Террор любовью | страница 40
Они появились в дверях моего дома, как беженцы из горячей точки. Антошка выглядывал из тети Тосиной подмышки, как воробышек.
Сели за стол. Выпили. Стали вспоминать прошлую жизнь. Из настоящего та жизнь казалась милой и ясной, как солнечный день. Это, конечно, оптический обман памяти. Та, отъехавшая, послевоенная жизнь была тяжелой, убогой и безрадостной. Но наши мамы были молоды. Если перевести их возраст на время суток – это был именно солнечный день. Солнце – непосредственно над головой. А сейчас нашим мамам было за пятьдесят. Это примерно шесть часов вечера. Не темно, но уже сумерки. И скоро стемнеет вовсе.
Объективно мы многого достигли. Нонна – актриса. Я – писатель. Творческая интеллигенция. Разве мы смели мечтать о таких горних высях тогда, среди крыс и картофельных очисток…
Но и на горних высях свои крысы и свои картофельные очистки.
– А где сейчас Царенков? – простодушно спросила моя мама.
Нонна напряглась, потемнела лицом.
– Чтоб он сдох, – пожелала тетя Тося.
– Ни в коем случае! – запретила мама. – Пусть работает и зарабатывает. И помогает.
– Пусть сдохнет в страшных мучениях! – настаивала тетя Тося.
– Не надо так говорить. Все-таки он отец ребенка. Это грех, – заступилась мама.
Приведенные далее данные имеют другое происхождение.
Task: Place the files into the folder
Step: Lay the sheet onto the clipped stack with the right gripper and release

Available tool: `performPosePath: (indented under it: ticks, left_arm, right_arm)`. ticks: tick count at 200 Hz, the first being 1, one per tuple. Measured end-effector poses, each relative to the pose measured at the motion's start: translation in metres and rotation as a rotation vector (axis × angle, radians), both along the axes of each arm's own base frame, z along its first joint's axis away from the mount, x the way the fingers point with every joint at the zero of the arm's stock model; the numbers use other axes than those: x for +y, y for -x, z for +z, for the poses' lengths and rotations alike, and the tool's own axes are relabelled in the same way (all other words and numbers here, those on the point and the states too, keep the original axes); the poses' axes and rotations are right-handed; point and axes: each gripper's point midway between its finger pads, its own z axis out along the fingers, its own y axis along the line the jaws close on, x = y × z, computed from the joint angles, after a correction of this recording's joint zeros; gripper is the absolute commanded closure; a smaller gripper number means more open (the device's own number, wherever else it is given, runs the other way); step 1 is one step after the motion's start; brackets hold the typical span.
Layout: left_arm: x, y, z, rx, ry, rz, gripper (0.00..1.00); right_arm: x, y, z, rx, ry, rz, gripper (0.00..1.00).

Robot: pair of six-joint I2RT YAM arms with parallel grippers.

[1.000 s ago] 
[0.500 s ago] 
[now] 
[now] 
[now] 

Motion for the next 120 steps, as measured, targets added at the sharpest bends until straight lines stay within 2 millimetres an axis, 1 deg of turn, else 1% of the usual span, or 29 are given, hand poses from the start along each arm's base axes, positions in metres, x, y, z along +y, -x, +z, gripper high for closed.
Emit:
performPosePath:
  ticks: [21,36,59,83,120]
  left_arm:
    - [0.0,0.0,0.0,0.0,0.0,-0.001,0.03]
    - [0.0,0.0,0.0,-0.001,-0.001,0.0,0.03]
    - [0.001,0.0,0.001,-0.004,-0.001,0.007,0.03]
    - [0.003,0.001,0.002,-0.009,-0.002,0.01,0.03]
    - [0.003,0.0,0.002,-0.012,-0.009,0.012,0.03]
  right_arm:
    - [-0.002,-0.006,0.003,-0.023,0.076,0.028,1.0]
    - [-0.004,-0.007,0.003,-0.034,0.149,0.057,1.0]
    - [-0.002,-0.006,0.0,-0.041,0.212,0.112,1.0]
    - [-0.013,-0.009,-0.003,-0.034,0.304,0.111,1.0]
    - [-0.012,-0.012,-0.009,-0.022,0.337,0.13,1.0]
– Тебе хорошо говорить. У тебя вон какой сыночек. – Тетя Тося кивнула в сторону моего мужа.
– Вот именно что сыночек, – скептически отозвалась мама.
Тут я напряглась и потемнела лицом.
В тот период я зарабатывала больше мужа в восемь раз. И маму это заедало. А меня нет. Какая разница – от кого приходят деньги. Главное – что они есть.
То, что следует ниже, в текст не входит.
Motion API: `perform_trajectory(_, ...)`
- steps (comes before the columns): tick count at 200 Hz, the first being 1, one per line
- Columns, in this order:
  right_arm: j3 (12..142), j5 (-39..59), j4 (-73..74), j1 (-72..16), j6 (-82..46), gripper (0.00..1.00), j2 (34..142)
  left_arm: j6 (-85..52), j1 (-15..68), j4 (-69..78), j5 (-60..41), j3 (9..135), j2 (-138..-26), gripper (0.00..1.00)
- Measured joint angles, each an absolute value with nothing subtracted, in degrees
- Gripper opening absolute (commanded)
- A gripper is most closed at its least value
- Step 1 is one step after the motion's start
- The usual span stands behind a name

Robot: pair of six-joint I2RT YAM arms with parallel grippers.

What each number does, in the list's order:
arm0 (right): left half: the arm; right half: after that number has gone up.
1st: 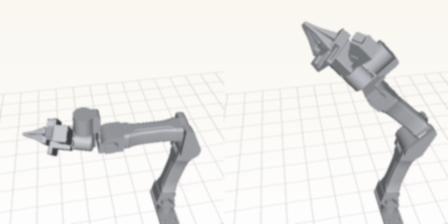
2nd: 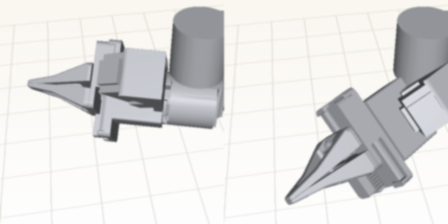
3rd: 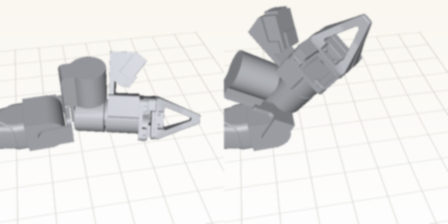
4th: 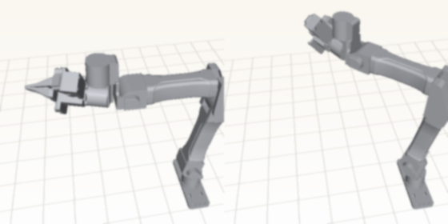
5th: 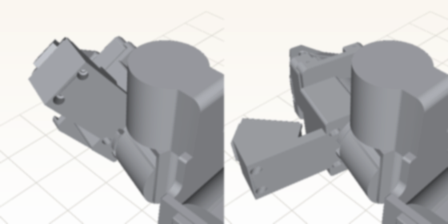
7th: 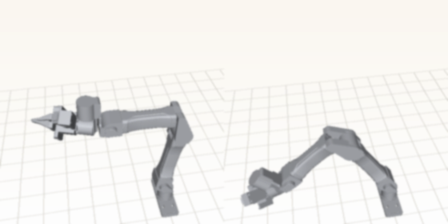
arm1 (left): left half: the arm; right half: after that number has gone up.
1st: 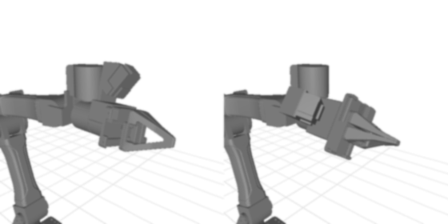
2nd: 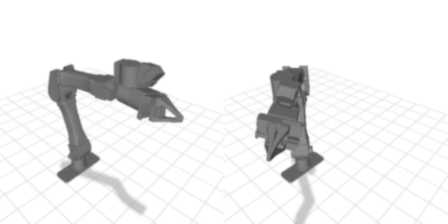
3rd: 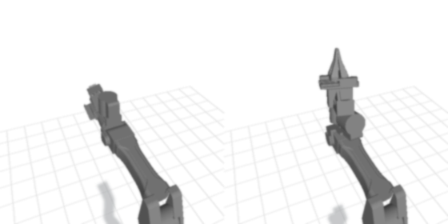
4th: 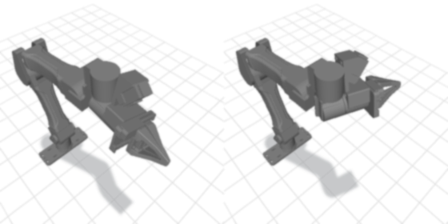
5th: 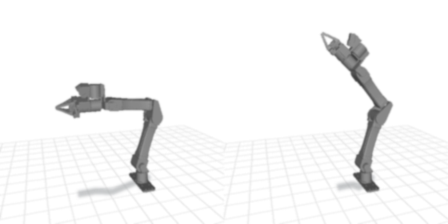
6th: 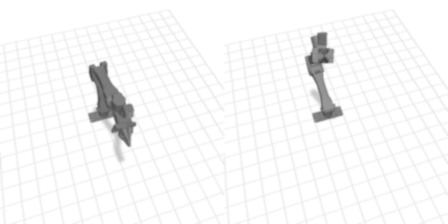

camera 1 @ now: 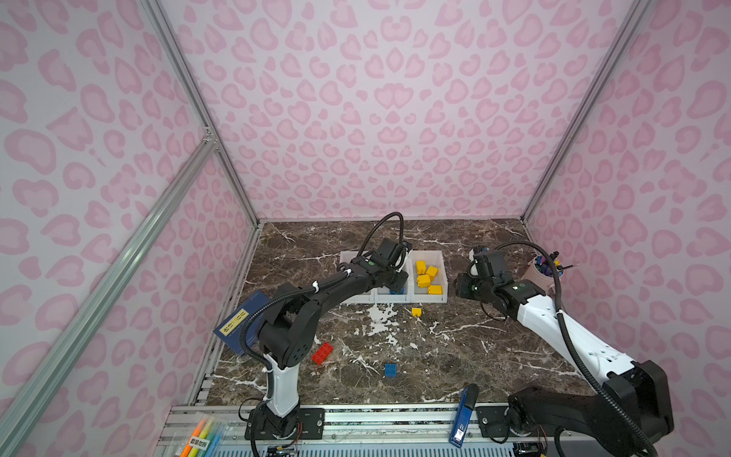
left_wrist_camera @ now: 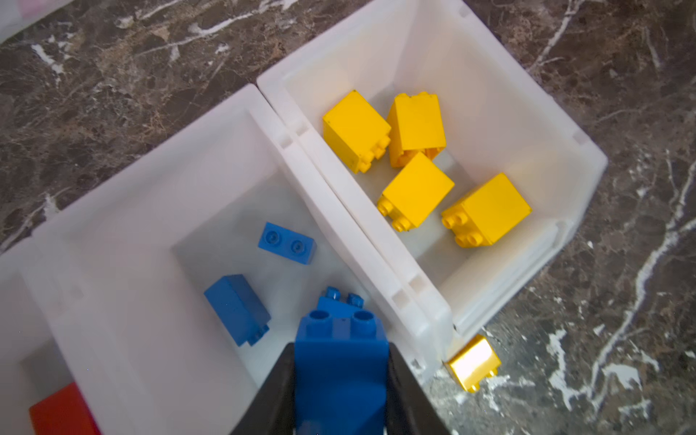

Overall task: Sort the legos into containers by color
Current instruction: 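Open the left gripper to drop the blue brick into the middle compartment, then withdraw the left gripper while the right gripper reaches a small yellow brick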

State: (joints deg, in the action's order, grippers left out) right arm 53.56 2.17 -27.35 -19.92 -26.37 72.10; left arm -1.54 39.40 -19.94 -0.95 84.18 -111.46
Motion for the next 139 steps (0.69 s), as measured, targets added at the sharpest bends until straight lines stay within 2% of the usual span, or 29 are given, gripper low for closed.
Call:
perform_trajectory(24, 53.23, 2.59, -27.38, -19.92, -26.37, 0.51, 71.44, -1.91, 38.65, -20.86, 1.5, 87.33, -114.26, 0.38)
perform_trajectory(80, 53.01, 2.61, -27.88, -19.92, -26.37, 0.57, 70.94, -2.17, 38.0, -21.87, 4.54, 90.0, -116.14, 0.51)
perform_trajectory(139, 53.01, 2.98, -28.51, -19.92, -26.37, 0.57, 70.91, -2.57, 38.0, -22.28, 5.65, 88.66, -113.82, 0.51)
А мама считала: если муж не зарабатывает, то непонятно – зачем он нужен вообще.
Большую часть своей жизни мама прошла одна и привыкла к полной свободе.
Мой муж поднялся и вышел из-за стола.
Я поняла, что, если мама завтра же не уедет, мы разойдемся.
– Тебе все понятно? – спросила я Нонну.
– Мне все понятно, – ответила Нонна.
Мы обе страдали от наших мам. Они считали, что их любовь к своим детям дает им право на любой террор. Террор любовью. А мы сидели в заложниках.
Они тормозили и уродовали нашу взрослую жизнь, и никуда не денешься.
Мое преимущество перед Нонной было в том, что мама приезжала на время. Когда она уезжала через месяц, я плакала. Не знаю почему. Мне было жаль ее и себя.
А мой муж облегченно вздыхал и расправлял плечи, как будто скинул тигра со спины.
Царенков жил с Лободой, но с Нонной не разводился. Чего-то выжидал.
Лобода набирала обороты. Ее карьера раскручивалась. Ее статус начал превышать статус Царенкова. Он всего лишь тренер, а она – чемпион. От Царенкова Лобода никак не зависела. Это было ему непривычно. И неприятно. Он привык быть хозяином положения.